Action item: In the records that follow, locate every line with "burner" and extract it.
** Excerpted data follows **
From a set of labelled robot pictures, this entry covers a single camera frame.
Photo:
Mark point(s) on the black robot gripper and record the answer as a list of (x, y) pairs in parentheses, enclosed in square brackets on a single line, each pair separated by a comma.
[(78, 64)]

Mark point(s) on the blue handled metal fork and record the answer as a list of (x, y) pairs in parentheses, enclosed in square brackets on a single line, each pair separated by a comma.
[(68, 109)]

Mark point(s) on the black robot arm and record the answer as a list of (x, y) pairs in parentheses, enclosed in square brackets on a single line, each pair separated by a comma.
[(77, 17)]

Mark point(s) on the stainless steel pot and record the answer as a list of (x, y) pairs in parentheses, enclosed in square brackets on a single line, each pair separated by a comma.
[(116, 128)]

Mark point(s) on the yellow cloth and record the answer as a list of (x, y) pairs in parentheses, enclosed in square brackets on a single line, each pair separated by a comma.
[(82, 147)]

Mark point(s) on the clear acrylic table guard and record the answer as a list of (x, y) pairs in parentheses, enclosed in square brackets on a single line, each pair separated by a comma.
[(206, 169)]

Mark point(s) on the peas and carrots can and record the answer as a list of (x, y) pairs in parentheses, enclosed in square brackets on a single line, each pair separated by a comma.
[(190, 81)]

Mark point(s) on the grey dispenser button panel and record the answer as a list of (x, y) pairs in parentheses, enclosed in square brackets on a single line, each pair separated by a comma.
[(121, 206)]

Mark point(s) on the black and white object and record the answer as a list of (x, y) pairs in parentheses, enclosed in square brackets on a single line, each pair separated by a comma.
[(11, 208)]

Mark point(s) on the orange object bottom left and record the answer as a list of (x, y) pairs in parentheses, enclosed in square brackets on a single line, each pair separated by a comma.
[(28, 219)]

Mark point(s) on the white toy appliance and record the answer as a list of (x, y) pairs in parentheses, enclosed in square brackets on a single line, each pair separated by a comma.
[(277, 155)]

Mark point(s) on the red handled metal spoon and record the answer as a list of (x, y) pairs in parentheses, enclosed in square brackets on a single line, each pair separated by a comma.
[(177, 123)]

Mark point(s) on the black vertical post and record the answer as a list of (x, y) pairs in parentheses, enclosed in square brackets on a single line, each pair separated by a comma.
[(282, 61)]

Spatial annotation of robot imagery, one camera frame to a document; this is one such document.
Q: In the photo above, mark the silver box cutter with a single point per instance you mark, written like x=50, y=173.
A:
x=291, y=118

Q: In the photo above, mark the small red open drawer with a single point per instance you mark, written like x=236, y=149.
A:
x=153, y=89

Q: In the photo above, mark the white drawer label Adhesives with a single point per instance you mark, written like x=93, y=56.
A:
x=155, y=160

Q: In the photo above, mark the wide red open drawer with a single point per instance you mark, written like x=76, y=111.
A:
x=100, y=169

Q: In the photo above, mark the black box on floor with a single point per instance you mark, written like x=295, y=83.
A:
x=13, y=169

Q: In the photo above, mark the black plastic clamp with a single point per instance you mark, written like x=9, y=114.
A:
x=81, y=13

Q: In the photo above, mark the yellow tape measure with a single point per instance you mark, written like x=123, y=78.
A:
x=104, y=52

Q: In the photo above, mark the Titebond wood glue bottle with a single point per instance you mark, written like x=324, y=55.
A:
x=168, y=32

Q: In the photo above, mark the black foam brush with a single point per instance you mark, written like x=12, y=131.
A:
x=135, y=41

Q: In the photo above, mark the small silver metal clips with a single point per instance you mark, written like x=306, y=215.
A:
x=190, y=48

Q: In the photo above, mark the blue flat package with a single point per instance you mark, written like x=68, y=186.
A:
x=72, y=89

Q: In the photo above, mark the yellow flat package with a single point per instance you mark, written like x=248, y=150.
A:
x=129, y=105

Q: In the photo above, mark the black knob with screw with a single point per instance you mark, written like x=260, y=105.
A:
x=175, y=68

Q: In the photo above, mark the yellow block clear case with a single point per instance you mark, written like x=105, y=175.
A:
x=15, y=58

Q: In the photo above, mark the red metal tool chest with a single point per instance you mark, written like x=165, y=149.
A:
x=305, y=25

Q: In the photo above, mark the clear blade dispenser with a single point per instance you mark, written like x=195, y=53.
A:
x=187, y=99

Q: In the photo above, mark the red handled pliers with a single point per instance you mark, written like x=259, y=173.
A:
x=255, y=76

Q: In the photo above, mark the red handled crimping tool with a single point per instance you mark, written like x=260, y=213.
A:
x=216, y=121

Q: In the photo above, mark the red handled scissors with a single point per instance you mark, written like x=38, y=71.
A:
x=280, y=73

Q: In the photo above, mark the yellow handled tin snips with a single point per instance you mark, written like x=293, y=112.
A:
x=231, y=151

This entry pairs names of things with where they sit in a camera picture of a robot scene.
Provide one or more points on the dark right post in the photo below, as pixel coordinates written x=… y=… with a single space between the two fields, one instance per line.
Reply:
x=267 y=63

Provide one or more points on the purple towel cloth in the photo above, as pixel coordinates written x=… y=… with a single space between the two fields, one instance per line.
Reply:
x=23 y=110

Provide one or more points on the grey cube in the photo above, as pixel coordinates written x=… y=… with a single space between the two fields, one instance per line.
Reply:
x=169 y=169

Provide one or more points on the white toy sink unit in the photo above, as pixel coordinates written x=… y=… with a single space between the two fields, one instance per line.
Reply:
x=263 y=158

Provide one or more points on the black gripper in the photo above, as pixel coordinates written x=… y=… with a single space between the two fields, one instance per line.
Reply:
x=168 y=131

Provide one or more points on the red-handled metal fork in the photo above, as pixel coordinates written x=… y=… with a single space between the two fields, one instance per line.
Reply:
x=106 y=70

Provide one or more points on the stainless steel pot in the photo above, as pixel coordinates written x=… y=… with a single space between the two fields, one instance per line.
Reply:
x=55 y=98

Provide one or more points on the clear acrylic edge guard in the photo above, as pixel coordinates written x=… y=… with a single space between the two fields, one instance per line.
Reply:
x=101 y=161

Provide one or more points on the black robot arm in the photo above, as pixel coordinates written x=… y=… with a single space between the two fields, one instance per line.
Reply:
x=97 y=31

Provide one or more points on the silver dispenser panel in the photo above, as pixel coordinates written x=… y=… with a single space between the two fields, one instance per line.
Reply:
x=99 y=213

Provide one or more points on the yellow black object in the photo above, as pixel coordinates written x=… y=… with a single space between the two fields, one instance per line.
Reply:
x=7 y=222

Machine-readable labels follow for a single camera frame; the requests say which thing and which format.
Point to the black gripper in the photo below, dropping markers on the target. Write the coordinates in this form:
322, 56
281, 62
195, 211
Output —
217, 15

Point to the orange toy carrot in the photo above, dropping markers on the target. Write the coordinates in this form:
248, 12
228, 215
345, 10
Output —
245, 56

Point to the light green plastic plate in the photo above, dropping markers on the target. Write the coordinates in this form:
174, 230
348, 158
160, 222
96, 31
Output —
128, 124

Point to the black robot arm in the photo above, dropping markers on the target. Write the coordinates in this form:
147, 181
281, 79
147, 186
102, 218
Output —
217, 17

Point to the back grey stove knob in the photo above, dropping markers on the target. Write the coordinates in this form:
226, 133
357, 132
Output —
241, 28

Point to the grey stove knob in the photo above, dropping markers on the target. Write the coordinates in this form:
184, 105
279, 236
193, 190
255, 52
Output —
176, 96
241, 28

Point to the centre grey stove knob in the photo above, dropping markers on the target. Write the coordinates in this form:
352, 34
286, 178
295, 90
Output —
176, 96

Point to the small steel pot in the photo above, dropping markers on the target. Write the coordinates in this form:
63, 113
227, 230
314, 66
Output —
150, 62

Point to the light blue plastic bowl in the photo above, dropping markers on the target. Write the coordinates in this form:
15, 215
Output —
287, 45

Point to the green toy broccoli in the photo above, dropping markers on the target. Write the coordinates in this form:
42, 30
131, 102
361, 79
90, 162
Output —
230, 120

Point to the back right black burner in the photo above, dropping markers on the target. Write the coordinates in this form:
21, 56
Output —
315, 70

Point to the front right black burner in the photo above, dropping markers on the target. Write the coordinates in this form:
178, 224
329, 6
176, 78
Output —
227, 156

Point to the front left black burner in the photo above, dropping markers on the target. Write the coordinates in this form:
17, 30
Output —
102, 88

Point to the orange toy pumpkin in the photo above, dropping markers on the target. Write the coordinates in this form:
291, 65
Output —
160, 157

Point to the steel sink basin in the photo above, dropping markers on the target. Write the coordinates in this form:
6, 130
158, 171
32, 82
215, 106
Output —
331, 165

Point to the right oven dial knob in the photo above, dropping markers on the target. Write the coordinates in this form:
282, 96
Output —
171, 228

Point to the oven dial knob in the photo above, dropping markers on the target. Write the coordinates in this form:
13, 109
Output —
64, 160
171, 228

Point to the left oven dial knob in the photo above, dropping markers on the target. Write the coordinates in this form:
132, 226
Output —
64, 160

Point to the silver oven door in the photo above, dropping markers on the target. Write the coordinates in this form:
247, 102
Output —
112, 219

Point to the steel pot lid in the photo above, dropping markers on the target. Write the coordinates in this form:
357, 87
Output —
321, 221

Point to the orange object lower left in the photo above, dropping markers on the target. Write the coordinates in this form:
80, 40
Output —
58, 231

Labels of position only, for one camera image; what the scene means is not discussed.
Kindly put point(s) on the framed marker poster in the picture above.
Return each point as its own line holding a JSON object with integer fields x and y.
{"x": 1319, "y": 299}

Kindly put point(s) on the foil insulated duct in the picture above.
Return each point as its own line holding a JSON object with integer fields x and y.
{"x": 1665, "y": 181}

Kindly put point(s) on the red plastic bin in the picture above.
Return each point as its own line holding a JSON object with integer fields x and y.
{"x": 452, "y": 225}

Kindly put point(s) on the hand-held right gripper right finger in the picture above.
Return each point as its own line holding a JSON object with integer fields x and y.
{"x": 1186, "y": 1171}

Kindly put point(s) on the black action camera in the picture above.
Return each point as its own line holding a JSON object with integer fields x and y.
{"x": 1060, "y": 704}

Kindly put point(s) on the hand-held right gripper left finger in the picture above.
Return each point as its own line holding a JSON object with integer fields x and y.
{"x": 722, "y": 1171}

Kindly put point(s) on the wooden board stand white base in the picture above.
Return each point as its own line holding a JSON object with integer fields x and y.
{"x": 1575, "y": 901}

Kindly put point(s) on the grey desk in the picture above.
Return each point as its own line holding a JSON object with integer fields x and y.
** End of Excerpted data **
Task answer:
Point to the back right black burner in the photo above, dropping markers on the target. Write the coordinates in this form:
Point to the front right black burner in the photo above, dropping markers on the target. Write the coordinates in this form:
Point to the front left black burner in the photo above, dropping markers on the target. Write the coordinates in this form:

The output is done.